:: Directions ::
In the listing that follows, how many lines include the word "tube"? Only the number is wanted.

:: Data extract ::
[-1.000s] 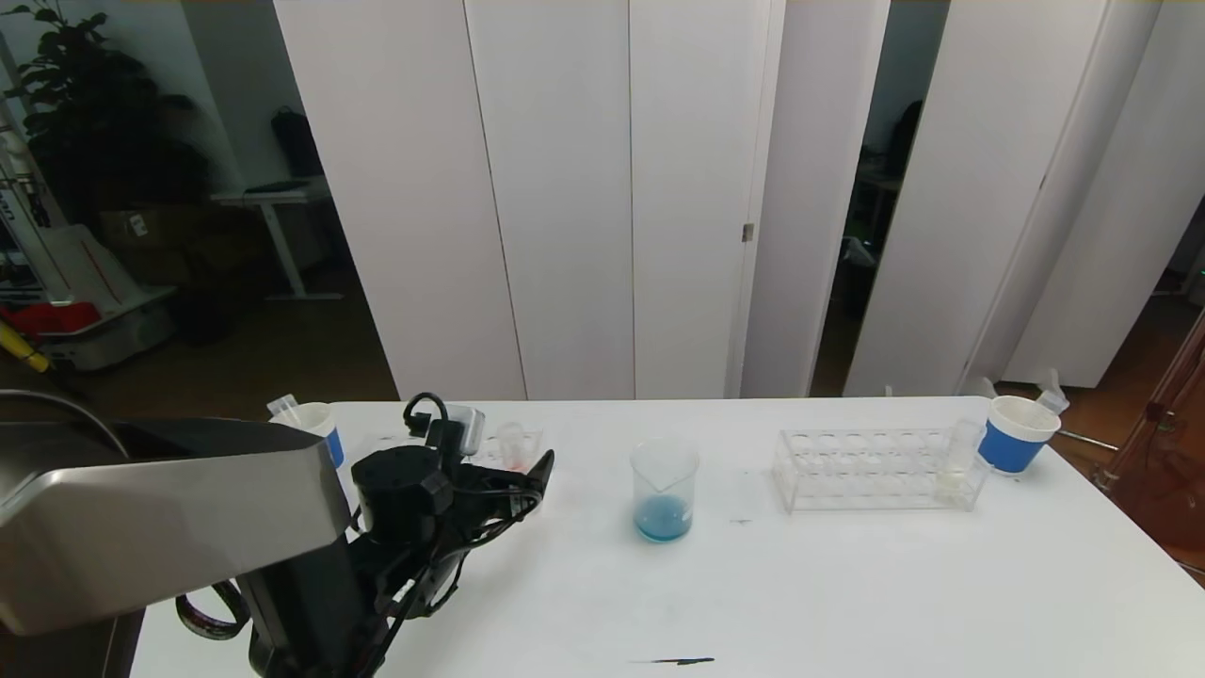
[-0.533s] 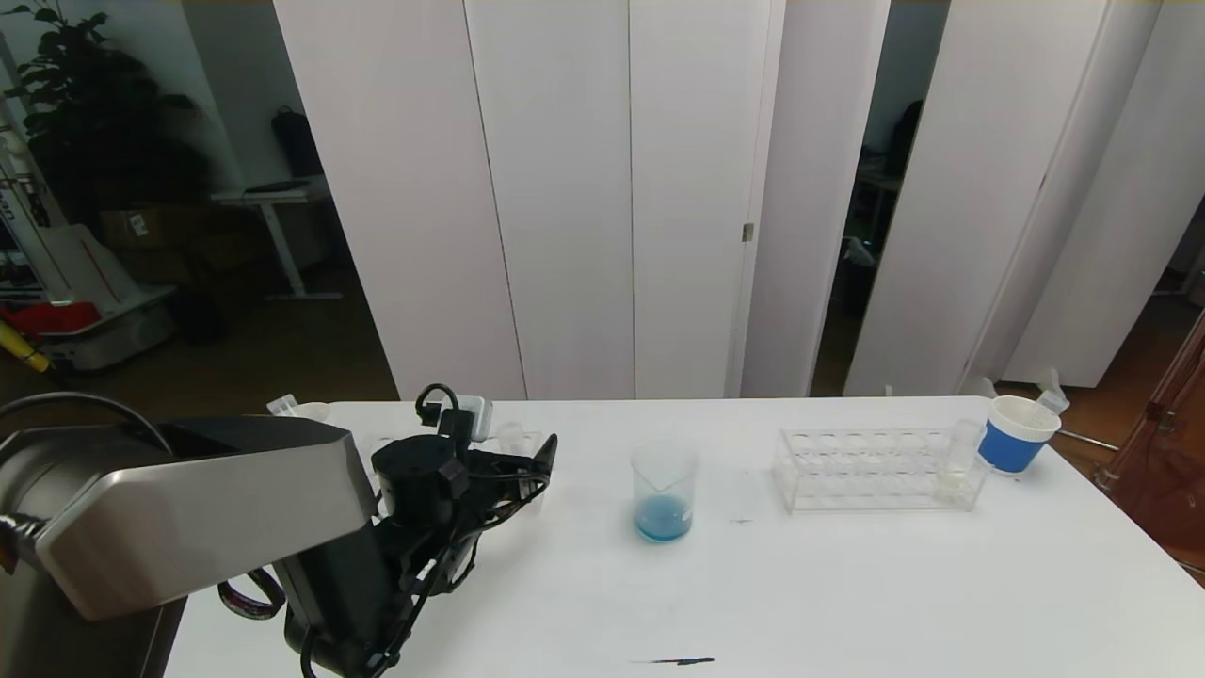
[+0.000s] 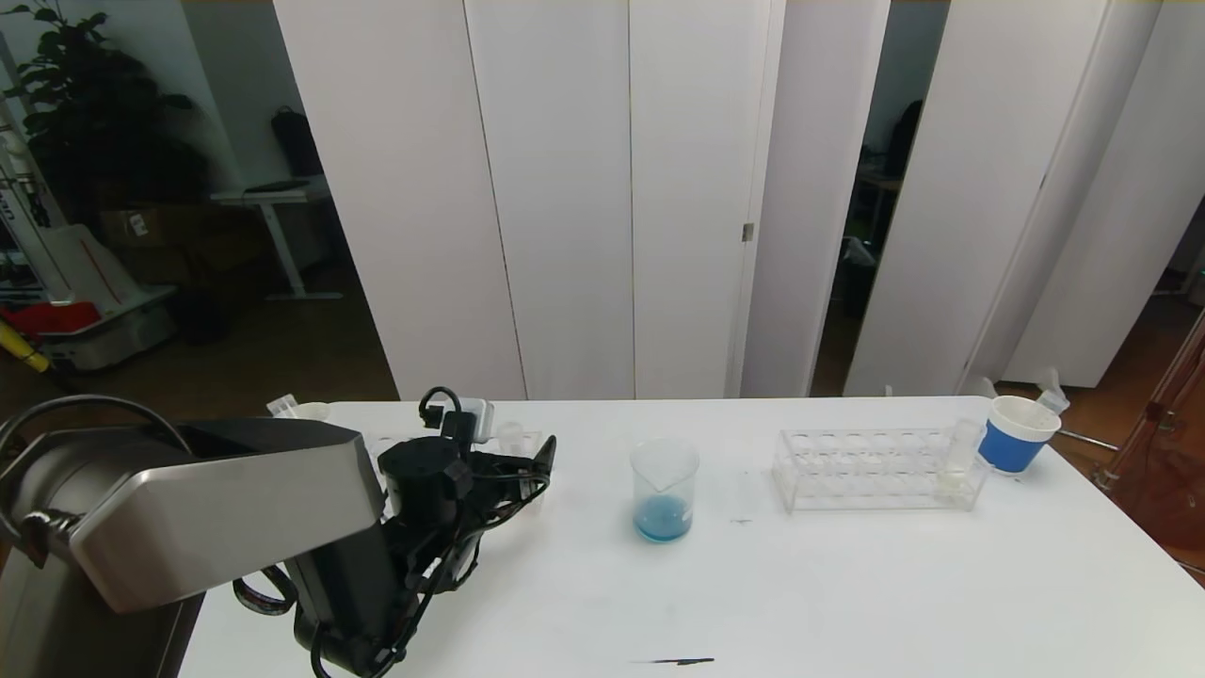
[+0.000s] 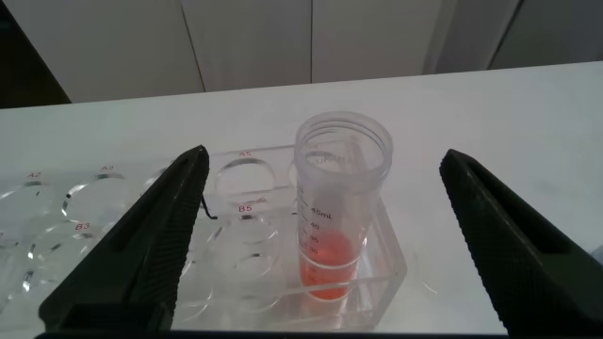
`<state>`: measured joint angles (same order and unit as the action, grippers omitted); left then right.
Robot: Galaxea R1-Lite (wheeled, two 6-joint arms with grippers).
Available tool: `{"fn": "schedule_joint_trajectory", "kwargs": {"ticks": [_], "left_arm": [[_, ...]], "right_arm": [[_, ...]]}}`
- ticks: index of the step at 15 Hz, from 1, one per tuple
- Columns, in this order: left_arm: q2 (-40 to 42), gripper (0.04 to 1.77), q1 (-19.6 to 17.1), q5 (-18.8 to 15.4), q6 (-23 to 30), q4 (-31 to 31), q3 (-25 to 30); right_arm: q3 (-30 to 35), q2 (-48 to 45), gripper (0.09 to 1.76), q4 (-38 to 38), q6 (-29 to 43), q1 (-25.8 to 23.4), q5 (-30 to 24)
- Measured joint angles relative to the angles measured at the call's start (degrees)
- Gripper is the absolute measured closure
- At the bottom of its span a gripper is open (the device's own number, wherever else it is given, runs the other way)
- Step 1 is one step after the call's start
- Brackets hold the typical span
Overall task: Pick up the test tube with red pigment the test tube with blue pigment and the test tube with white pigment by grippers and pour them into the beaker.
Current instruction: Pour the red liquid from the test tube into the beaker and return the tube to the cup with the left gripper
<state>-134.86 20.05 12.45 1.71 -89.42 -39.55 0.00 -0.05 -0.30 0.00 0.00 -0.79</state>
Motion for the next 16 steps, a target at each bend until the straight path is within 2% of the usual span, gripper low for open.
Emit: {"fn": "schedule_joint_trajectory", "kwargs": {"ticks": [3, 13, 14, 15, 16], "left_arm": [[-0.33, 0.06, -0.11, 1.11, -0.06, -0.02, -1.38], [-1.07, 0.06, -0.54, 1.13, 0.16, -0.02, -2.12], [-1.08, 0.16, -0.55, 1.16, 0.24, -0.02, -2.12], [-1.11, 0.43, -0.55, 1.13, 0.29, -0.02, -2.12], [-1.13, 0.83, -0.55, 1.11, 0.22, 0.00, -2.12]], "right_arm": [[0.00, 0.00, 0.10, 0.00, 0.00, 0.00, -0.02], [0.00, 0.00, 0.10, -0.02, 0.00, 0.00, -0.06], [0.00, 0.00, 0.10, -0.02, 0.02, 0.00, -0.02], [0.00, 0.00, 0.10, -0.02, 0.00, 0.00, -0.06], [0.00, 0.00, 0.10, -0.02, 0.00, 0.00, -0.05]]}}
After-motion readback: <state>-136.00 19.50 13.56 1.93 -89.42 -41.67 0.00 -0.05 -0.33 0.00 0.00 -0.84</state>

:: Answer space ::
2